Peki bu yeni nesil bistrotların ortak özelliği ne? Taze sezon ürünlerinden oluşan rafine ve doyurucu tabaklar, uygun fiat, mekanlarda rahatlık ve samimiyet. Bu restoranlarda süslü dekorlar, kolalı masa örtüleri, gümüş servis takımları yok. Uzun menüler hiç yok, her gün değişen ve 5-6 seçeneği geçmeyen günün menüsü restoranın duvarında asılı kara tahtaya yazılıyor, tükendikçe de tahtadan siliniyor. Servis ekibi iki üç kişiyi geçmiyor. Kimisinde açık mutfaktan şef ve ekibinin çalışması izlenebiliyor, kimisinde de önceden rezervasyon bile yapılamıyor. Ama kaliteli malzeme var, yaratıcı fikirler var, profesyonel pişirme teknikleri var.

Meşhur Crillon Hotelinin efsanevi şefi Christian Constant malzemeyi demokratikleştiren ama gastronomik tekniklerden vazgeçmeyen yaklaşımıyla bistronomie’nin öncüsü kabul ediliyor.
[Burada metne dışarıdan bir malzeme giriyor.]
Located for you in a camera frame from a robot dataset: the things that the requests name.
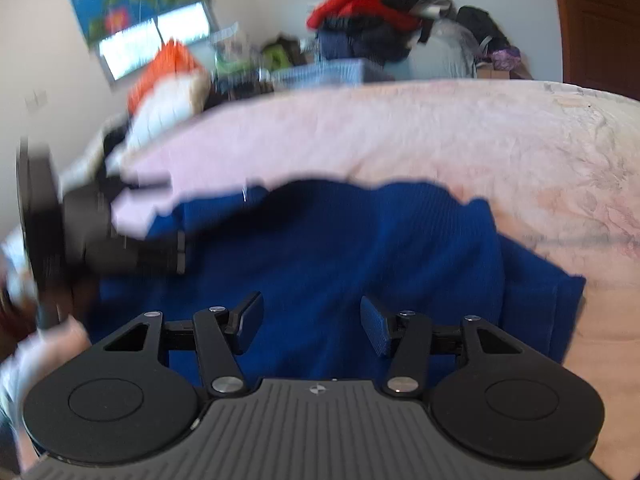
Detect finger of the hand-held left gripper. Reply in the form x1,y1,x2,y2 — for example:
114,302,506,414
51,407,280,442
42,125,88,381
95,176,171,202
86,230,189,277

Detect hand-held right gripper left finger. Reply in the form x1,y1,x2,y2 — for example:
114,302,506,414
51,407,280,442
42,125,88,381
102,291,265,402

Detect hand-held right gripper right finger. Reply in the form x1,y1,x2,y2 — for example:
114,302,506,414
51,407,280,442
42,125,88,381
360,295,532,399

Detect blue beaded sweater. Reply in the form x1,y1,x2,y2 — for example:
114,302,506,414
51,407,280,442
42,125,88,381
90,177,587,391

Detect person's left forearm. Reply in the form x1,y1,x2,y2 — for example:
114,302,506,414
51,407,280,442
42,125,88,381
0,285,93,461

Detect black and white patterned cloth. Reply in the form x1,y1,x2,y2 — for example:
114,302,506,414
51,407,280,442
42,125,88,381
95,125,132,182

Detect white quilted pillow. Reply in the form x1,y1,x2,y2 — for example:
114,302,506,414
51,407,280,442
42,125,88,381
125,72,211,152

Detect orange plastic bag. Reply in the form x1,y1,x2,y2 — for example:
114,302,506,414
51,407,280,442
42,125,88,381
127,40,202,111

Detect window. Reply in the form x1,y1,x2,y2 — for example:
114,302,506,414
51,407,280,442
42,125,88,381
95,0,215,82

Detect leopard print cloth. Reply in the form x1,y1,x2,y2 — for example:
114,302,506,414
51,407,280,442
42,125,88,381
210,72,275,107

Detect floral pillow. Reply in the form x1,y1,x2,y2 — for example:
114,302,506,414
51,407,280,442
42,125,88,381
212,25,253,78

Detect green and black bag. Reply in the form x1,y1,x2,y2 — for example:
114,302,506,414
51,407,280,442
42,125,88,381
260,35,302,68

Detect pink blanket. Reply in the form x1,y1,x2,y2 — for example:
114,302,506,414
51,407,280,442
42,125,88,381
60,77,640,463

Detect light blue quilted cloth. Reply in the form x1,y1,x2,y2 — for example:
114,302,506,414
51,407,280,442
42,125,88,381
270,57,397,91

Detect dark blue garment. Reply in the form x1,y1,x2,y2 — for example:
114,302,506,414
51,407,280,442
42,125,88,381
317,17,362,63

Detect clear plastic bag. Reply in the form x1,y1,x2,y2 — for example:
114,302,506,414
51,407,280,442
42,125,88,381
407,22,479,81

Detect red garment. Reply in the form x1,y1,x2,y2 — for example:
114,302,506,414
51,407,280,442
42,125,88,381
306,0,402,31

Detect purple bag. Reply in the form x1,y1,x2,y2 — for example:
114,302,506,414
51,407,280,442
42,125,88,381
487,46,524,73

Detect black and white garment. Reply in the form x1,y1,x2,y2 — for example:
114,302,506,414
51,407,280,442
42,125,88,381
381,0,459,27

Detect brown wooden door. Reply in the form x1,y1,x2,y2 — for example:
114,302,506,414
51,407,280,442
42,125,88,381
547,0,640,104

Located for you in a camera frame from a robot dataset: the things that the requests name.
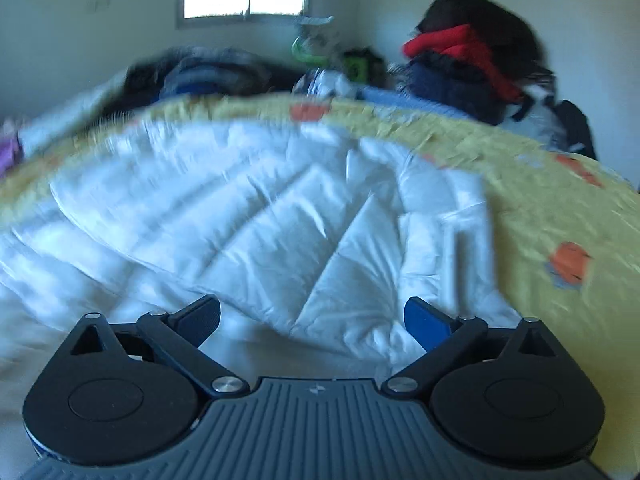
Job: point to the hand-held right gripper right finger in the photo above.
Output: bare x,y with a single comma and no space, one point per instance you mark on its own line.
425,322

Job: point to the black backpack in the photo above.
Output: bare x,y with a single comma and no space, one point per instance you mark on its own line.
575,127

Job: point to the patterned cushion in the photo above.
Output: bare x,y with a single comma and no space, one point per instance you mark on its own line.
320,35

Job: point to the black jacket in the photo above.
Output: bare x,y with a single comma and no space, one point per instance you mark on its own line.
480,10

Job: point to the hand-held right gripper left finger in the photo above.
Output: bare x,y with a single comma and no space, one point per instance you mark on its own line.
200,317

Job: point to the green plastic stool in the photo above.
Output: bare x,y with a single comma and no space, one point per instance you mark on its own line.
357,67

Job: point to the purple cloth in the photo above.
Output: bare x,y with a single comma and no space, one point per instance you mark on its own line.
9,150

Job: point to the red jacket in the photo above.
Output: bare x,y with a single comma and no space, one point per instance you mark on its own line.
465,47

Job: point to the pile of dark clothes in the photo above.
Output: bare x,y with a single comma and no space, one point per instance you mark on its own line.
210,72

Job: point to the yellow printed blanket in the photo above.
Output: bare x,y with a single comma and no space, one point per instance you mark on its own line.
550,210

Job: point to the white printed quilt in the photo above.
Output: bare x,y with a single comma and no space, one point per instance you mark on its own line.
65,115

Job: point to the white plastic bag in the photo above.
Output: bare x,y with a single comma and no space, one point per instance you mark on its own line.
327,82

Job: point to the white puffer jacket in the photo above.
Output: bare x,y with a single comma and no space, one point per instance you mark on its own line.
250,220

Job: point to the navy jacket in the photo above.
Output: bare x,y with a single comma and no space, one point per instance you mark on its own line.
450,87

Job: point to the green plastic chair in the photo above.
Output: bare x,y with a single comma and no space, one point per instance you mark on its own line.
302,52
Bu akımın aslarından Yves Camdeborde, Christian Echtebest, Thierry Breton, Thierry Faucher, Guillaume Delage ve Franck Marchesi-Grandi’yi de saymadan geçemeyiz.

Klasik bistrot deyince akla gelebilecek ‘mayonezli yumurta’ yerini ‘trüf yağıyla tadlandırılan porcini mantarı ve kuşkonmazlı lazanya’ya, klasik ‘steak-frites’ (izgara et-kızarmış patates) ‘kereviz püreli şampanya soslu balığa’, ‘çikolatalı mus’ ‘sezon meyveli crème sabayon’a bırakıveriyor. Bu kalite icin hesap da 30 euro’larda kalınca değmeyin müşterinin keyfine…
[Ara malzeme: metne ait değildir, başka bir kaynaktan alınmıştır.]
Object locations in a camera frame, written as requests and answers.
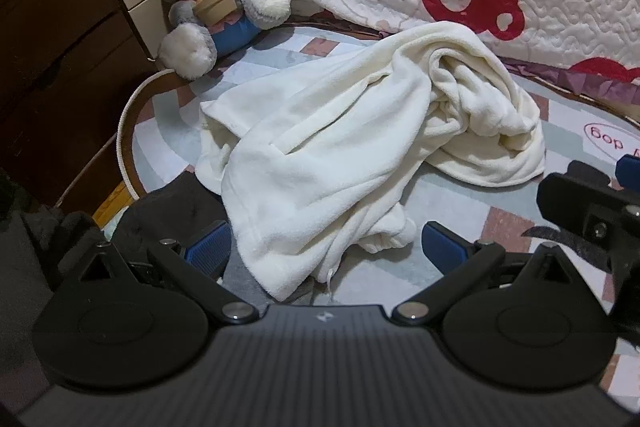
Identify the patterned floor mat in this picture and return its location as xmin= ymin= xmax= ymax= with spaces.
xmin=116 ymin=23 xmax=640 ymax=358

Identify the beige bed base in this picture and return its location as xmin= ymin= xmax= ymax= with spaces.
xmin=500 ymin=67 xmax=640 ymax=128

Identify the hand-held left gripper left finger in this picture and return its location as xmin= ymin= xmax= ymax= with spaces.
xmin=60 ymin=221 xmax=261 ymax=325

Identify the dark wooden cabinet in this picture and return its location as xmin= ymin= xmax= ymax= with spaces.
xmin=0 ymin=0 xmax=161 ymax=212

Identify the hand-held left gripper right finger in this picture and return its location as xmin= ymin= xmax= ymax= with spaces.
xmin=392 ymin=222 xmax=593 ymax=323

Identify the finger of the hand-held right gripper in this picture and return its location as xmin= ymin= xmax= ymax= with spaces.
xmin=536 ymin=159 xmax=640 ymax=258
xmin=615 ymin=153 xmax=640 ymax=184

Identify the white fleece garment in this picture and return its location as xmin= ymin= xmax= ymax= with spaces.
xmin=195 ymin=21 xmax=547 ymax=300

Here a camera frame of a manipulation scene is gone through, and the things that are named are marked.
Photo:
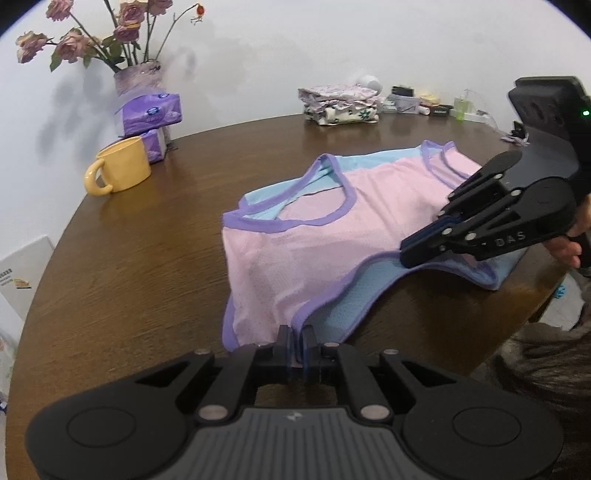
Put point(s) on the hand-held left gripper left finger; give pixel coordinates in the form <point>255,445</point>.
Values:
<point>287,344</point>

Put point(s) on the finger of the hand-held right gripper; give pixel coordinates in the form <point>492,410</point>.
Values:
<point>429,247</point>
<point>480,184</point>

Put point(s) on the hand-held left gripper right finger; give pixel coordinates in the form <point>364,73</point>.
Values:
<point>305,346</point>

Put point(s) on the pink blue mesh vest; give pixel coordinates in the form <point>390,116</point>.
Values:
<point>300,244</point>

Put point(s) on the person's right hand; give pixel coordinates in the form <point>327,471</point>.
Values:
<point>565,249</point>

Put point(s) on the black phone stand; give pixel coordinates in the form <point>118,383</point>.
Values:
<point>519,129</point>

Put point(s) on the white power strip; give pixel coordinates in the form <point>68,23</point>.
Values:
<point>480,116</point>

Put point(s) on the black box with label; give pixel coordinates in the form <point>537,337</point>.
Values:
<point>441,111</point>

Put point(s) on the silver tin box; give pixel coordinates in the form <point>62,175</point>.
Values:
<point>404,104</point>

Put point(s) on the black charger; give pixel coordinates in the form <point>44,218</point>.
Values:
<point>401,91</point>

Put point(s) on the white astronaut speaker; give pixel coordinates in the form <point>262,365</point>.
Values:
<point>371,83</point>

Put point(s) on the folded cream green-flower cloth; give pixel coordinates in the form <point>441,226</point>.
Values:
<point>346,115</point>

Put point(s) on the dark hair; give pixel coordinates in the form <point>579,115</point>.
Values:
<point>545,369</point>

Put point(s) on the purple tissue pack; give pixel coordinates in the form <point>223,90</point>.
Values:
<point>152,113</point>
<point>154,145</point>

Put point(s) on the yellow mug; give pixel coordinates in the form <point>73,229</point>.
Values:
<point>127,164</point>

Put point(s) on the white box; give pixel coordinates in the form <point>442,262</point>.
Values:
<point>23,286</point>

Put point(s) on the dried rose bouquet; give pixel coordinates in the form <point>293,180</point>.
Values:
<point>71,46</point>

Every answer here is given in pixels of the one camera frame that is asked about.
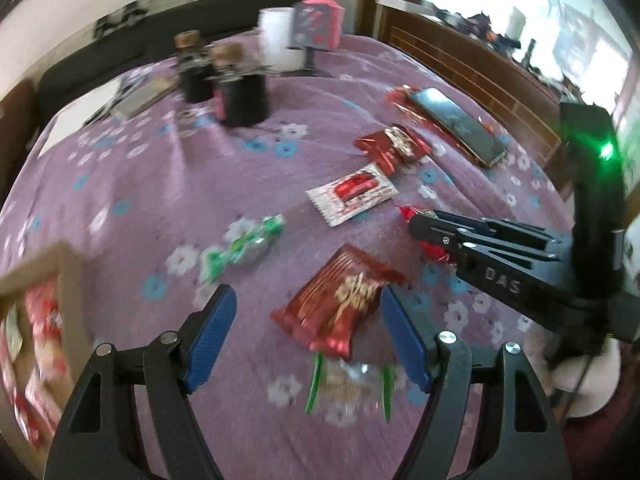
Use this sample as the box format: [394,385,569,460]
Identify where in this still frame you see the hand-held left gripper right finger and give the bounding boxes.
[380,284,572,480]

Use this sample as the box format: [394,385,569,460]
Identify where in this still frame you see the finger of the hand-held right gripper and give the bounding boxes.
[434,210,568,256]
[407,211,558,277]

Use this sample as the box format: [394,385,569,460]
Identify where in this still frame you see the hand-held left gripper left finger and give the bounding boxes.
[44,283,238,480]

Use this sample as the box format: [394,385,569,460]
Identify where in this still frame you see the small shiny red packet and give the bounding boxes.
[397,204,458,266]

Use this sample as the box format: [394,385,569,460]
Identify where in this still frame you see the dark red picture snack packet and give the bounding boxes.
[270,244,407,356]

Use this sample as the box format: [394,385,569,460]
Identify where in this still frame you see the white red snack packet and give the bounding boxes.
[306,164,399,228]

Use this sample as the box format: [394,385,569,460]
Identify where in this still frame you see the cardboard box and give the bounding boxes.
[0,245,93,466]

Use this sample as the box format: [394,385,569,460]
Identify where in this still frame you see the pile of red packets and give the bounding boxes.
[0,280,71,446]

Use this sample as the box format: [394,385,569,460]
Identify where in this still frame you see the clear packet green edges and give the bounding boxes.
[305,352,396,423]

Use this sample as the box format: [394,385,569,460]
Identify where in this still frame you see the green white wrapped candy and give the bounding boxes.
[197,214,286,286]

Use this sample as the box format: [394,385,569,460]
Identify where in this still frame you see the black smartphone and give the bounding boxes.
[411,87,508,168]

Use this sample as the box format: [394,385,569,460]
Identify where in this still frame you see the dark red packet gold character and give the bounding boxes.
[354,125,433,176]

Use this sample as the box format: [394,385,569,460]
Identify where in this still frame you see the purple floral cloth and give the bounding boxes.
[0,32,576,480]

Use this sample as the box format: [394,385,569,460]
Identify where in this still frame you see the wooden brick-pattern panel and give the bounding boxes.
[375,0,576,196]

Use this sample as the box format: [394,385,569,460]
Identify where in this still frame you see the red plastic bag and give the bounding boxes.
[387,85,501,136]

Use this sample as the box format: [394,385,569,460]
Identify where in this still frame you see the windowsill clutter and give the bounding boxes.
[430,2,576,91]

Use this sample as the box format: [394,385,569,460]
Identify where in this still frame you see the large black cork-lid jar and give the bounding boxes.
[209,42,271,128]

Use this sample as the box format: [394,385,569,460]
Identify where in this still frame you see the notebook with pen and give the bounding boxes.
[110,77,178,121]

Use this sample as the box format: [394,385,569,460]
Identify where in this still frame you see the small black cork-lid jar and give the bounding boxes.
[174,32,216,103]

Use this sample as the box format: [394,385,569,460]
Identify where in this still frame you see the white paper sheet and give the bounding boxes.
[37,80,126,158]

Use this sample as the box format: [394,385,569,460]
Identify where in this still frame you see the pink sleeved bottle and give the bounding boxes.
[305,0,346,53]

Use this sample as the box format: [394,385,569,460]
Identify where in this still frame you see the white cup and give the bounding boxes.
[257,7,306,73]

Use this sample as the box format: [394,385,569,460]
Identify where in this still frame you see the brown sofa section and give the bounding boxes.
[0,80,38,191]

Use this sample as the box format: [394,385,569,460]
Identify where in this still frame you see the black sofa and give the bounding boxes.
[35,25,311,111]
Bu ayki tarifimiz bu akımdan esinlenen yapımı oldukça kolay, sağlıklı ve görüntüsu iştah açıcı  bir milföy. Afiyet olsun!

Sebzeli Milföy

(6 kişilik)

Milföy için:

1 kg patates, 1 kg havuç, 300 gr ıspanak, 1 kg mantar, taze mevsim otları

Vinaigrette sos için:

Zeytinyağı, fındık yağı, sirke, tuz, taze çekilmiş karabiber

Hazırlanışı:

Patates ve havuçları ince dilimler halinde kesin. Buharda pişirin. Ispanağı suda azıcık haşlayın. Mantarları yağda soteleyin, ufak doğrayın. Tüm malzemeye az zeytinyağı, tuz ve biber ekleyin. Dikdörtgen bir kapta patates, havuç, mantar, ıspanak şeklinde üstüste dizin. Üzerine bir ağırlık koyup 6 saat buzdolabında bekletin. Servis öncesi porsiyonluk kesin, buharda ısıtın. Sosu hazırlayıp taze mevsim otlarıyla ılık servis edin.